### [EXERCISE]
A verbatim copy of the lines from the one with "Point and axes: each" through the final line below is required; print it and nothing else.

### [SUPPLIED DATA]
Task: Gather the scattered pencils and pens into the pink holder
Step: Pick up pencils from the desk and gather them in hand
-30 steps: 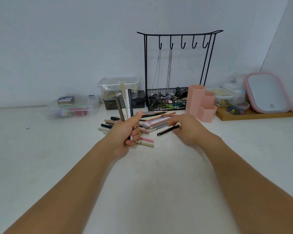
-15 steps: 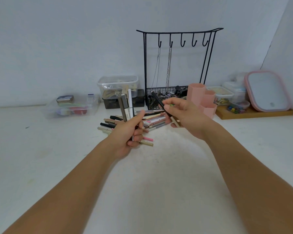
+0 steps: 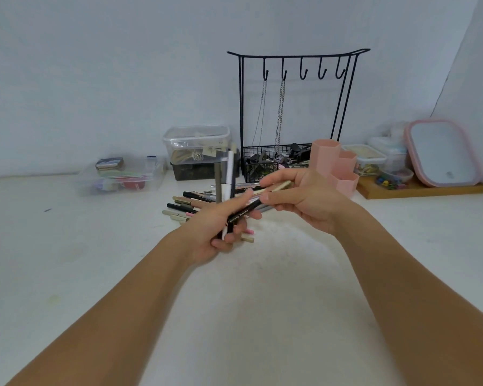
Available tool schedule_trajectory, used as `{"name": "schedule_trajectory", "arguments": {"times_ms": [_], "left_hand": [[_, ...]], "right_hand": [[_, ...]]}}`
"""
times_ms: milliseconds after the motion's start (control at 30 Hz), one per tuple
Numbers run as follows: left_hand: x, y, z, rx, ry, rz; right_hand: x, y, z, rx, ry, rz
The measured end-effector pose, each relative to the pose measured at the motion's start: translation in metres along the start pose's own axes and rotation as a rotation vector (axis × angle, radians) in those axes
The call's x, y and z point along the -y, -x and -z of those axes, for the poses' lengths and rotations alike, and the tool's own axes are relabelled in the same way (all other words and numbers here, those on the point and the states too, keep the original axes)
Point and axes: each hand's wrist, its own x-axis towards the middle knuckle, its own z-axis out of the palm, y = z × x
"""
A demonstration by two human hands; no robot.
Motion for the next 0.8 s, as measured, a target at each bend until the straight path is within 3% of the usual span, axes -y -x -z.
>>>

### [WRITTEN ANSWER]
Point and axes: each hand's wrist, its own x-axis towards the middle knuckle, its own z-axis out of the palm, y = z × x
"""
A demonstration by two human hands; no robot.
Motion for the next 0.8 s, as measured, a target at each bend until the straight path is within 3% of the usual span, axes -y -x -z.
>>>

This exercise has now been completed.